The knot that had been in my throat had lodged itself in my chest as I glanced over them, but I kept my emotions locked down as I exhaled roughly. I focused on Nia. “Are you the one who’s hurt?”

She lifted a shoulder. “It’s just a scratch.”

“But scratches get infected,” Jamal said.

“Does that happen a lot?” I asked.

Nate glanced down at the little girl. “Sometimes. We mostly get lucky, though.”

Mostly. I swallowed. “I brought rubbing alcohol and peroxide. There’s some cotton swabs here and some ointment. Nate said you had bandages?” Clean ones, I wanted to add.

“We do.” Jamal answered as the others watched silently. “Is that aspirin or something?”

I nodded. “I think it’s ibuprofen. I thought you guys could use it.”

“Yeah.” Jamal stared at the bottle as if it were a hundred bucks sitting there. “We can.”

Nia started forward then, and I didn’t dare move as she picked up a bottle. “This is gonna hurt, isn’t it? I mean, it’ll fizz and burn.”

“Maybe a little, but I think that means it’s working.” Happy she was speaking to me, I decided to push my luck. “Can I see your hand?”

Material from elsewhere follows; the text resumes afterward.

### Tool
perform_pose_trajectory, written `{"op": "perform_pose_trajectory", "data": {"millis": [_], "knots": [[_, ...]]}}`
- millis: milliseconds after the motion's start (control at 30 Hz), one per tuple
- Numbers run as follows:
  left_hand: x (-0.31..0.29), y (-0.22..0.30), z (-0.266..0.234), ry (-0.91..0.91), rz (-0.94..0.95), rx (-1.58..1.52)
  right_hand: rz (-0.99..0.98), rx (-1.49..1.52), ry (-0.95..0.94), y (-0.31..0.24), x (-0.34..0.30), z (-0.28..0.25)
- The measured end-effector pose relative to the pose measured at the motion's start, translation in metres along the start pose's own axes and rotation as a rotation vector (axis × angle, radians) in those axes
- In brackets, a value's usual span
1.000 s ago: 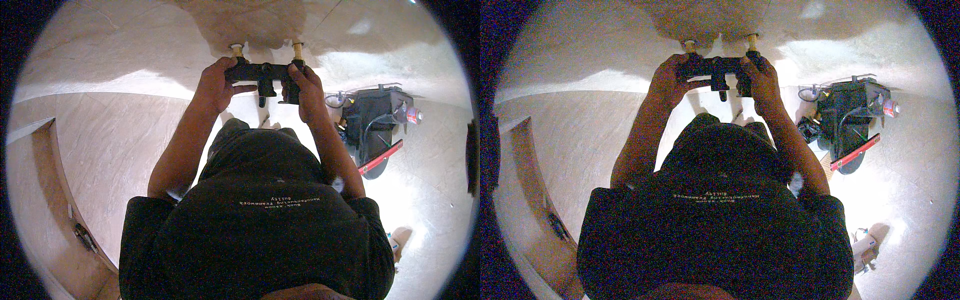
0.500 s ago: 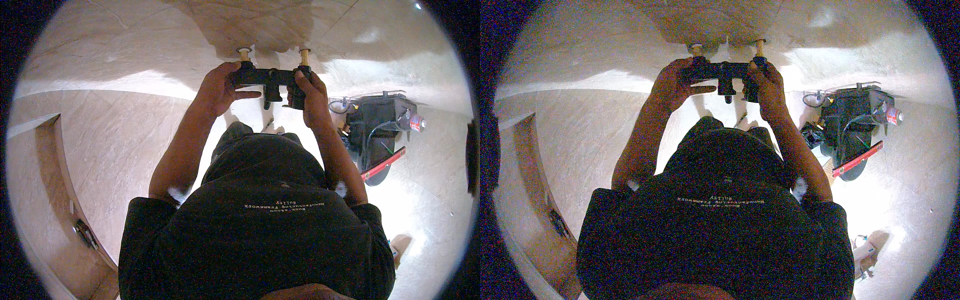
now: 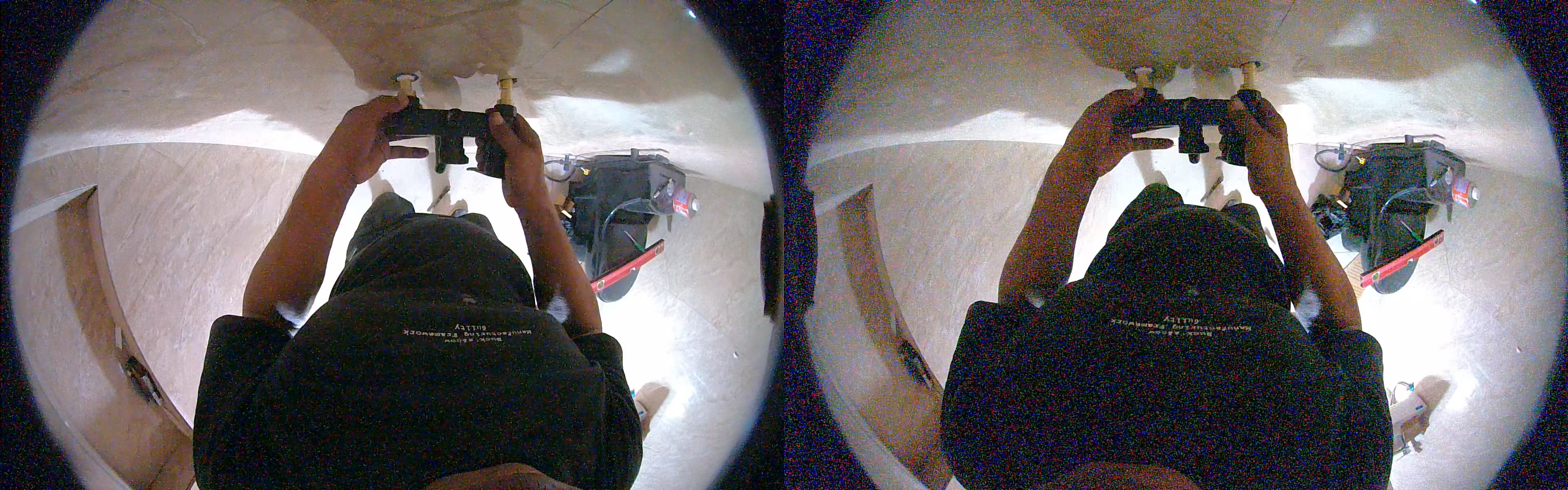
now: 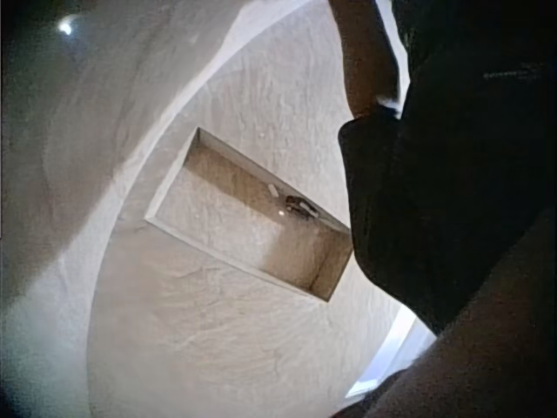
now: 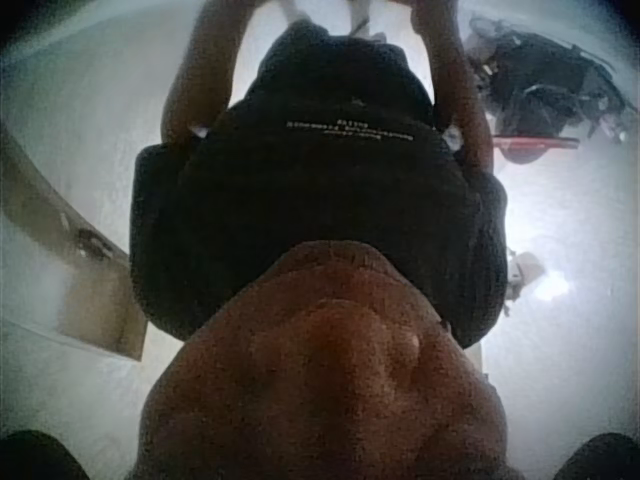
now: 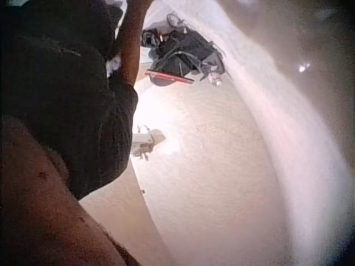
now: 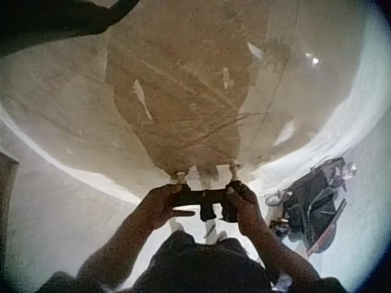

She glanced down at her hand and then slowly extended it toward me. She uncurled her fingers, revealing a thin, ragged slice across her palm.

“Is it bad?” asked Jamal.

The cut wasn’t deep or wide, but the skin was an angry red around the wound. “I don’t think it’s bad, but I’m not a doctor or anything. My mom was, though, and I remember once her mentioning when there’s an infection, you’ll see lines sort of streaking out from the wound. I don’t know if that’s always the case or not.” I looked up, wishing I had paid more attention when Mom had randomly talked about medical things.

“There’s no pus or anything coming out of it,” Jamal said. “I’ve been checking.”

“And I’ve been keeping it cleaned,” Nia said. “Trying to at least.”

“That has probably helped.”

Nate had walked over and unscrewed the lid off one of the bottles. “Let’s get this over with.”

Without further ado, he splashed some of the peroxide over the cut. Air hissed between Nia’s teeth as the liquid immediately fizzed. We left it like that for a few moments, and then she let me dab up the liquid with a cotton ball. Nate moved on to the alcohol, which may have been overkill, but I had no idea. I tried to asked questions while one of the other kids appeared with a pack of unopened gauze. How long had they been here? How old were they? Was anyone sick? All I got were noncommittal answers or shrugs, but as the other kids got closer, I saw that others had bruises on them. Some on the arms. Others along the jaws. A few had split lips.